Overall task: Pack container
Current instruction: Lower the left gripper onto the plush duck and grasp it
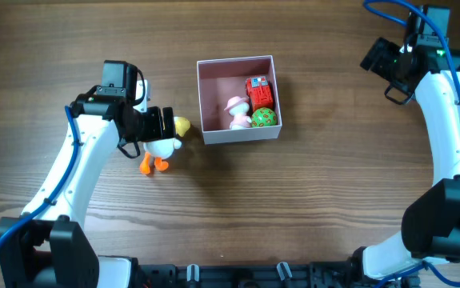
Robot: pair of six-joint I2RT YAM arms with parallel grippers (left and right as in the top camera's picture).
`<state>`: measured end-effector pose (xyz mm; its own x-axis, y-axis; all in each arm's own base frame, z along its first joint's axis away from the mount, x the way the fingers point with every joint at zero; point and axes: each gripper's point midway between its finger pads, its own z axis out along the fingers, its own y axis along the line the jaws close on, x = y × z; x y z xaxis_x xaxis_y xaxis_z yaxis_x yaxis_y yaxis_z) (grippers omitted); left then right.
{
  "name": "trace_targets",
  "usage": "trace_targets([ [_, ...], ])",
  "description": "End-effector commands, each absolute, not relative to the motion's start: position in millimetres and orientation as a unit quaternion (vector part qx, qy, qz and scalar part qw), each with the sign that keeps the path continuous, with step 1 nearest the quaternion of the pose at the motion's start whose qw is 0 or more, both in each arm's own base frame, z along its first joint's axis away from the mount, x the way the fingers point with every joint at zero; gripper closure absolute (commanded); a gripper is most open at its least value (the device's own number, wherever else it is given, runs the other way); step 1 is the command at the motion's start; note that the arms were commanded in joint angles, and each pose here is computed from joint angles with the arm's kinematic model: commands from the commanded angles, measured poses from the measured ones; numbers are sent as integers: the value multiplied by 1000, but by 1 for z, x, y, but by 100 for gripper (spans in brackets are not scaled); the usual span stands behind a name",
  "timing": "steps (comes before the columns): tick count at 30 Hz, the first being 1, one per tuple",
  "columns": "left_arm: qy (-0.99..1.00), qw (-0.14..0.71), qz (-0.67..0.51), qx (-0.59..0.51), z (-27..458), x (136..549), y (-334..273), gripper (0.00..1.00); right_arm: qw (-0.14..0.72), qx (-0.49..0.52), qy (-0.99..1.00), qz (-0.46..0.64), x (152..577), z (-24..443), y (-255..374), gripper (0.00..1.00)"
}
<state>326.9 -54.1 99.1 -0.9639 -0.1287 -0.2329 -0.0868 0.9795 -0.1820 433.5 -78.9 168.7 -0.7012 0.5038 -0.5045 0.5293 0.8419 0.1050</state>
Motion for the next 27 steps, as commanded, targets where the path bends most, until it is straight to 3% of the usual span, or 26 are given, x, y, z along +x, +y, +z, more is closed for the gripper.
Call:
trace_targets([
  [1, 986, 142, -68, -45, 107, 334, -48, 0, 262, 279, 924, -20, 435, 164, -77, 0],
  [13, 996, 69, -20, -45, 55, 330, -35, 0, 262, 279, 924, -20, 435, 164, -77, 0],
  [27, 994, 84, -60, -37, 54, 341, -49, 0, 262, 279, 924, -20, 435, 164, -77, 0],
])
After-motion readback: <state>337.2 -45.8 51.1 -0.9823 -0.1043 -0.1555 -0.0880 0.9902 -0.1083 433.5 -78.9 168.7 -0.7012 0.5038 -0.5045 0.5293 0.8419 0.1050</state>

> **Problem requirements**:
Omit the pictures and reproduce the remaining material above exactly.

> **Task solution**:
Overall task: Pack container
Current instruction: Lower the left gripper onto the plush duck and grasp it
Robot: pair of six-joint I2RT YAM arms with parallel grippers (left and right as in the top camera's picture).
`<state>`: measured end-effector pose (xyz mm; its own x-axis, y-axis; all in each arm's own base frame, z along its first joint's axis away from the mount, x the way the fingers point with every joint at zero; point and axes: each gripper's point midway between its finger pads, its own z axis out along the fingers, its own y axis along the line the jaws close on, x = y × z; x y z xaxis_x xaxis_y xaxis_z yaxis_x yaxis_y yaxis_z) (grippers omitted); left then right.
{
  "name": "trace_targets",
  "usage": "trace_targets([ [_, ...], ])",
  "description": "End-effector commands, each absolute, not relative to the motion's start: position in millimetres and orientation as a unit quaternion (vector part qx, qy, qz and scalar part qw), each with the sign that keeps the path continuous, with step 1 nearest the quaternion of the pose at the motion's start whose qw is 0 or more, both in each arm's own base frame, z along its first joint's axis away from the mount, x the way the fingers point with every joint at zero; gripper closure absolute (commanded); a gripper is most open at its least value (the device's own number, wherever else it is given, runs the other way); step 1 is the command at the motion's start; note that the arms were commanded in joint angles, and each pose here is computed from joint angles with the arm's kinematic model: commands from the commanded angles, measured poses from the measured ones; numbers are sent as integers: the value multiplied by 1000, but by 1 for z, x, y, but by 100 for gripper (spans in brackets are not scaled); the usual span stands behind a name",
  "timing": "steps (comes before the columns): tick count at 30 Hz, the first being 1, one per tuple",
  "columns": "left_arm: qy (-0.99..1.00), qw (-0.14..0.71), qz (-0.67..0.51), qx (-0.59..0.51), z (-27..458), x (136..549), y (-334..273), gripper (0.00..1.00); right_arm: qw (-0.14..0.72), qx (-0.49..0.52), qy (-0.99..1.00), qz (-0.46..0.64), x (152..577), z (-24..443), y (-255..374), gripper (0.00..1.00)"
}
<state>326.9 -54.1 99.1 -0.9639 -0.1287 -0.2329 -0.0868 0.9795 -0.1820 433.5 -78.9 168.7 -0.7012 0.5038 -0.5045 0.5293 0.8419 0.1050</state>
Motion for the next 27 steps, as commanded, targets where the path bends most, until it is straight to 3% of the usual span, or 26 are given, x, y, z along +x, +y, +z, more is closed for the gripper.
Call:
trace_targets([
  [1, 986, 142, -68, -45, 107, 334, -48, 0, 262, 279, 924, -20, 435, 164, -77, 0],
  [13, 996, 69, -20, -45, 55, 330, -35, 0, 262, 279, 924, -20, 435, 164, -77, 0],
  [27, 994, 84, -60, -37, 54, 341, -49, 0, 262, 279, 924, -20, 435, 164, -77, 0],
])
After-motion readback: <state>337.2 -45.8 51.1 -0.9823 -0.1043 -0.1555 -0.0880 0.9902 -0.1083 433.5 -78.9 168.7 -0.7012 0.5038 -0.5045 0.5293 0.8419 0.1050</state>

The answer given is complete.